- [Work item]
Would you output the whole listing below, exactly as it reads?

- [Data shown]
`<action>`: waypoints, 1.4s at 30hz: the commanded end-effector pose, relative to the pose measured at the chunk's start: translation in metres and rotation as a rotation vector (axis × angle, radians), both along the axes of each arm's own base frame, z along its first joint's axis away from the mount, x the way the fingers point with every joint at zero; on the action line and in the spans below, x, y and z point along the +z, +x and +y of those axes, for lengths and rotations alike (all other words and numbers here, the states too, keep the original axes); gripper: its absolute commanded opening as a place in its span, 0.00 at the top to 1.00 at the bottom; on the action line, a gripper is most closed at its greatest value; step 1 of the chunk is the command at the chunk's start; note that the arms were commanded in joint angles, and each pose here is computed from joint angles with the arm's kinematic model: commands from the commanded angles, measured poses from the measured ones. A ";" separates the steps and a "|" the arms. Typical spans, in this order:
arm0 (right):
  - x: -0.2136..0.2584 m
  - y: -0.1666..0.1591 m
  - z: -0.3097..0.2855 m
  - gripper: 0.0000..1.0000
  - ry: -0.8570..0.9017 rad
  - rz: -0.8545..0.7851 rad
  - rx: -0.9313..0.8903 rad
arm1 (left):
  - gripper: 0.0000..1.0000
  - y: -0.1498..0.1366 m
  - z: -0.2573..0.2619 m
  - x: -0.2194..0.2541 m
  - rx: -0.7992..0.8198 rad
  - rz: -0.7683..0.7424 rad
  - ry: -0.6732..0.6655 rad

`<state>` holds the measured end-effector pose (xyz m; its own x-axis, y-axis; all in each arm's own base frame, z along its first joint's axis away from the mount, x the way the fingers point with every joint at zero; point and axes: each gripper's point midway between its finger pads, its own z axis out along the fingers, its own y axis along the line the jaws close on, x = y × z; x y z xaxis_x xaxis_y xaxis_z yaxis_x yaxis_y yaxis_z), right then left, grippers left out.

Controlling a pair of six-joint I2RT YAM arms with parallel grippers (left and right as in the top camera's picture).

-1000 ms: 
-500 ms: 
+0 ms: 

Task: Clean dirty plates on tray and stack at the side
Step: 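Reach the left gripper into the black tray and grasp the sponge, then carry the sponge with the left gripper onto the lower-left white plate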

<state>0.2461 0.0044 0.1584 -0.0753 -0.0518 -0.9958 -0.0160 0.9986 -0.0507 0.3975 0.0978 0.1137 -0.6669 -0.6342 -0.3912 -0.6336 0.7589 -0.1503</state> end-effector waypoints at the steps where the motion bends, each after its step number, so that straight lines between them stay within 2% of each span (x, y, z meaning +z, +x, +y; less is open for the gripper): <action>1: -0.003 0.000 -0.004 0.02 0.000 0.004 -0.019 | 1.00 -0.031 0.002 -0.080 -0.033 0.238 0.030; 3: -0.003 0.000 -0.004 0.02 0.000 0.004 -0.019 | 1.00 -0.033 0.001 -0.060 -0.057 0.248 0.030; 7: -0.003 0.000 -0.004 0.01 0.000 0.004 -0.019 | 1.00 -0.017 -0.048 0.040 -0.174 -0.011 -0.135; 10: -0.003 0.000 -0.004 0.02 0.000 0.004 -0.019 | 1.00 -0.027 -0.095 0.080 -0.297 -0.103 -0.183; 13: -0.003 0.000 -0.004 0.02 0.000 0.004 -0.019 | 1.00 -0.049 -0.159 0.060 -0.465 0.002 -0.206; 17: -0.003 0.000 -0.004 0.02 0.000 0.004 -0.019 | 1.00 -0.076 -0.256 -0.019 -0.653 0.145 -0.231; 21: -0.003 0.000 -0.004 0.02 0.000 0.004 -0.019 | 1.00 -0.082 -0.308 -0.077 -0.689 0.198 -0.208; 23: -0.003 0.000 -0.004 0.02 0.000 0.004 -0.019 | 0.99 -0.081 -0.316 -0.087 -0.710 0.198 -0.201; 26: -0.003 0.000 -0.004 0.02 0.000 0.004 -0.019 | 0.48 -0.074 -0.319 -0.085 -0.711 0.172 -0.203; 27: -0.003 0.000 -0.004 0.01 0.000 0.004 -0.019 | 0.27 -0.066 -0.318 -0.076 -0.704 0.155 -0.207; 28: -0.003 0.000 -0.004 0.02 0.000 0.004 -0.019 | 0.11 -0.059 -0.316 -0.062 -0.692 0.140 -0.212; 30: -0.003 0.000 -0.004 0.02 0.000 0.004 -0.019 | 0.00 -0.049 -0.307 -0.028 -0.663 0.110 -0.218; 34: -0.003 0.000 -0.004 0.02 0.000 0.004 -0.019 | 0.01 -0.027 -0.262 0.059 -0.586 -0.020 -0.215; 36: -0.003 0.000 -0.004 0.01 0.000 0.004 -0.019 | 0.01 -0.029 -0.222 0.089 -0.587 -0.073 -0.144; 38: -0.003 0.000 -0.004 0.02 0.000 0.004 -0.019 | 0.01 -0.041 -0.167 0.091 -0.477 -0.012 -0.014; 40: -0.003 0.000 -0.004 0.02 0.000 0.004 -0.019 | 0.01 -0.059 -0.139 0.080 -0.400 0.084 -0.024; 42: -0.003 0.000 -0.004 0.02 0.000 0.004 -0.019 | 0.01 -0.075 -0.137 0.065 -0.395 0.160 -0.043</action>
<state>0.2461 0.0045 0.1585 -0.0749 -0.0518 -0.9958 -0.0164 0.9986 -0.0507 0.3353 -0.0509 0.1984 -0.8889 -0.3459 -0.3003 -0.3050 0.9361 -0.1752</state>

- [Answer to this task]
`<action>`: waypoints, 1.4s at 30hz: the commanded end-effector pose, relative to the pose measured at the chunk's start: translation in metres and rotation as a rotation vector (axis × angle, radians), both along the axes of each arm's own base frame, z along its first joint's axis away from the mount, x the way the fingers point with every joint at zero; on the action line and in the spans below, x, y and z point along the +z, +x and +y of those axes, for lengths and rotations alike (all other words and numbers here, the states too, keep the original axes); gripper: its absolute commanded opening as a place in its span, 0.00 at the top to 1.00 at the bottom; on the action line, a gripper is most closed at its greatest value; step 1 of the chunk is the command at the chunk's start; note that the arms were commanded in joint angles, and each pose here is computed from joint angles with the arm's kinematic model: commands from the commanded angles, measured poses from the measured ones. A ";" separates the steps and a "|" the arms. Typical spans, in this order:
arm0 (right):
  - x: -0.2136..0.2584 m
  - y: -0.1666..0.1591 m
  - z: -0.3097..0.2855 m
  - gripper: 0.0000..1.0000
  - ry: -0.8570..0.9017 rad
  - rz: -0.8545..0.7851 rad
  - rx: -0.9313..0.8903 rad
arm1 (left):
  - gripper: 0.0000..1.0000
  - y: -0.1498..0.1366 m
  - z: -0.2573..0.2619 m
  - x: -0.2194..0.2541 m
  - rx: -0.7992..0.8198 rad
  - rz: -0.7683..0.7424 rad
  - ry: -0.6732..0.6655 rad

`<state>` holds the measured end-effector pose (xyz m; its own x-axis, y-axis; all in each arm's own base frame, z along its first joint's axis away from the mount, x the way the fingers point with every joint at zero; point and axes: each gripper's point midway between its finger pads, its own z axis out along the fingers, its own y axis along the line the jaws close on, x = y × z; x y z xaxis_x xaxis_y xaxis_z yaxis_x yaxis_y yaxis_z), right then left, grippers left out.

Controlling a pair of six-joint I2RT YAM arms with parallel grippers (left and right as in the top camera's picture).

-1000 ms: 
-500 ms: 
+0 ms: 

Task: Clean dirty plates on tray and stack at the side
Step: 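Reach the left gripper into the black tray and grasp the sponge, then carry the sponge with the left gripper onto the lower-left white plate
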
<state>0.2461 0.0044 0.1584 -0.0753 -0.0518 -0.9958 -0.0160 0.9986 -0.0507 0.3975 0.0978 0.1137 -0.6669 -0.6342 -0.3912 -0.6336 0.7589 -0.1503</state> end-effector waypoints at the steps where the motion bends, each after its step number, so that straight lines between them stay within 2% of each span (x, y, z meaning +z, +x, +y; less is open for the gripper): <action>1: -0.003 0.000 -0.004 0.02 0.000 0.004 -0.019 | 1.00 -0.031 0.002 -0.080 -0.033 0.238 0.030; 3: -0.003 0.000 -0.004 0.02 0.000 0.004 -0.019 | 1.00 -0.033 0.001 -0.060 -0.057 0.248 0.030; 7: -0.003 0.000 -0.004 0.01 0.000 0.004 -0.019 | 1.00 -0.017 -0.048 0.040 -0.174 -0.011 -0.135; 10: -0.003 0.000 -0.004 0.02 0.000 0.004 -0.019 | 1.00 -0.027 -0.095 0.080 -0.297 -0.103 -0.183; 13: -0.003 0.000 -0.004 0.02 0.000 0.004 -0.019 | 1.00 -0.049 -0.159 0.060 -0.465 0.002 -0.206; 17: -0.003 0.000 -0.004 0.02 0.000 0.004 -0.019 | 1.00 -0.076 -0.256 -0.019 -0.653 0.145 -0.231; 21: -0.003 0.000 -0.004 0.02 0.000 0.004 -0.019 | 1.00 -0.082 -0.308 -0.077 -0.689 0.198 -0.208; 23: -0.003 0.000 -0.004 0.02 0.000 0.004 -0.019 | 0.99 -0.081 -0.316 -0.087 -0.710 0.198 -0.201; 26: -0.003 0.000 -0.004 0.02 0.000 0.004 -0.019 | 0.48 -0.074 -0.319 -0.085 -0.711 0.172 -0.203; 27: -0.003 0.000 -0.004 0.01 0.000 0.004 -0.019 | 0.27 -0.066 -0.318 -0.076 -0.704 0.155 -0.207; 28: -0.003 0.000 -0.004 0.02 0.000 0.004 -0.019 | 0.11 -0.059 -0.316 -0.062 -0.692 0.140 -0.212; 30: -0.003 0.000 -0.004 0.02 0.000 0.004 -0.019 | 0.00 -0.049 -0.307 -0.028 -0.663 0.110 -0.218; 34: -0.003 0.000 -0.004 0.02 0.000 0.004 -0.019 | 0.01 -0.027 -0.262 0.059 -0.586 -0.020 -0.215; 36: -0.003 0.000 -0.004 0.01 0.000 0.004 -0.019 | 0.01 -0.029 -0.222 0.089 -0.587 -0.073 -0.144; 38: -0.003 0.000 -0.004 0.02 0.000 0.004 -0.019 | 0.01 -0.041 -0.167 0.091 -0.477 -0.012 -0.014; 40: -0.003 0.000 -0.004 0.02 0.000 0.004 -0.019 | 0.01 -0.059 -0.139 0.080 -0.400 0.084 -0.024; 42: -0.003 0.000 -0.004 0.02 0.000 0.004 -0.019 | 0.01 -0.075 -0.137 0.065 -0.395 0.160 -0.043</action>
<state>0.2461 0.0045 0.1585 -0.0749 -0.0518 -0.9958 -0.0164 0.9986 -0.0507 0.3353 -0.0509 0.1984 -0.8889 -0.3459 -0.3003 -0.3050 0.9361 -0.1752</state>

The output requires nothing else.